Need Help: Issues with Log Format While Integratin...

skadav · 01-01-2025 03:10 AM

Hello,

I recently integrated an S3 bucket for one of our application logs. The logs are in JSON format, and the files in the S3 bucket are named in the format FileName.json.gz.

SecOps is successfully pulling the logs, but I'm encountering an issue with the log format. The logs are breaking improperly—either after each line, comma, or curly brace { } —resulting in an incorrect format when ingested.

I’ve double-checked the basics but haven’t been able to pinpoint the root cause of this issue.

Has anyone faced a similar problem? If so, how did you resolve it? Any guidance or troubleshooting steps would be greatly appreciated.

Thanks in advance for your help!

cmmartin_google

Chronicle SIEM requires newline delimited JSON at present, e.g., each JSON log is on a single line and ends with a newline character.

Are your source logs pretty printed (multiple lines) rather than newline delimited? If so, that could the cause. and as far as I know there is no way to collect these with the native Feed Management, and rather it requires either 1) a custom ingestion solution, or 2) you update the source logging to output in single line JSON.

skadav

Hello @cmmartin_google

Yes, logs are in formatted JSON and unfortunately there is no way to change source logging to output in single line JSON.

To create a custom ingestion, I can write python script.

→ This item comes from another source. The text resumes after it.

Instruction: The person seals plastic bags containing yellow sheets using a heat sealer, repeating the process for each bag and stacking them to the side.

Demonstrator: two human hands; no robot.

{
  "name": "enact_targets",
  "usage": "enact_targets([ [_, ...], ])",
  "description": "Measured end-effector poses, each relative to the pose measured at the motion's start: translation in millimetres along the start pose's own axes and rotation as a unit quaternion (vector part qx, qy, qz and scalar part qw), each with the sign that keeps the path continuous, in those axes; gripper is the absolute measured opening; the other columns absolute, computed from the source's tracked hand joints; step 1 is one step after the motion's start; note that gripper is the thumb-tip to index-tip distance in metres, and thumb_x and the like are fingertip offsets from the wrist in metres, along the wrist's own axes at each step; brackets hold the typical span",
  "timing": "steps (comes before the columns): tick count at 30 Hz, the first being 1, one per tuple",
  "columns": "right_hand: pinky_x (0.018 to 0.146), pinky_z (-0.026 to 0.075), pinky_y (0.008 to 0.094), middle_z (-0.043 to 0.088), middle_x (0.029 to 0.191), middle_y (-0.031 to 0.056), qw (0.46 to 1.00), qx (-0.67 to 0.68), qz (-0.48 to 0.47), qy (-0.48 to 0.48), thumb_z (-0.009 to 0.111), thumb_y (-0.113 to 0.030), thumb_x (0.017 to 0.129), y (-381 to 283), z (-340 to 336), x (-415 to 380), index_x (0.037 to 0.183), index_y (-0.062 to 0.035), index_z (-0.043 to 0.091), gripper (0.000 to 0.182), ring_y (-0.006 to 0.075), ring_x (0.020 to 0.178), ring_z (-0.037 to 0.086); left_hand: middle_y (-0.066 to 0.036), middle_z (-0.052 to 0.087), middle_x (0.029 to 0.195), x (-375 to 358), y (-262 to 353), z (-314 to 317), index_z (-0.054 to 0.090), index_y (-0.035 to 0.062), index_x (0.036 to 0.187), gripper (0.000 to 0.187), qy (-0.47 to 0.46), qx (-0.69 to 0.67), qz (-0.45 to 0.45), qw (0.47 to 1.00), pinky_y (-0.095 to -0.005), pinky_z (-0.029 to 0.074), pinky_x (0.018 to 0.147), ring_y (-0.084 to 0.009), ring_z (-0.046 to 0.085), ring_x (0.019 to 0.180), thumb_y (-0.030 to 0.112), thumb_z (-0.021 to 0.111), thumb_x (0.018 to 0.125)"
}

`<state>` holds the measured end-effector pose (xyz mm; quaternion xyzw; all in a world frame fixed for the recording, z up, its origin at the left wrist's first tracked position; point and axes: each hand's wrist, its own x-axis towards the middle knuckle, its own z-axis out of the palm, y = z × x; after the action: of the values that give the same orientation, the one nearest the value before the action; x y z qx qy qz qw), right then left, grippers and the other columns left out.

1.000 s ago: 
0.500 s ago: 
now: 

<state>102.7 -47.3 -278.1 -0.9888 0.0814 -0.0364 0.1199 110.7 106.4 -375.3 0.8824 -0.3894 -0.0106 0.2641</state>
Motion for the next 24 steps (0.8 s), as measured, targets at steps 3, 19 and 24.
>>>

But can you please help me what need to import to support BOTO3 library in IDE?

cmmartin_google

Example Python scripts for Chronicle SIEM are available at the Google SecOps Github repo: https://github.com/chronicle/api-samples-python Specifically you'd want to send the flattened JSON via the https://github.com/chronicle/api-samples-python/blob/master/ingestion/create_unstructured_log_entrie... endpoint (ideally as a batch, up to 1MB per request).

An alternative, that may work at low volume, is mount the S3 storage into a VM, and use our Chronicle SIEM Collector (BindPlane) with the FileLog receiver, which supports multi-line logs https://observiq.com/docs/resources/sources/filelog

skadav

Hello @cmmartin_google

Thanks for sharing the repo. but unable to find related to S3 bucket.

cmmartin_google

For the reading from an AWS S3 bucket I would look at something like: https://docs.aws.amazon.com/code-library/latest/ug/python_3_s3_code_examples.html

You could adapt an example from https://github.com/chronicle/ingestion-scripts to work with S3.

skadav

Hello @cmmartin_google

Thanks for sharing, but I am not able to "import boto3" in IDE. Getting error ==> ModuleNotFoundError: No module named 'boto3'

also not able to find anything for AWS or S3 in https://github.com/chronicle/ingestion-scripts

skadav

I tried installing AWS S3 from the Marketplace to explore the code and see how Boto3 is used in an IDE. Surprisingly, same issue with this as well. When I try running the code, I’m getting an error related to Boto3, indicating that it’s not being recognized.

cmmartin_google

Apologies, if I understand the question it's about setting up the AWS SDK (Boto3) in your IDE, which are areas beyond what I can offer support for.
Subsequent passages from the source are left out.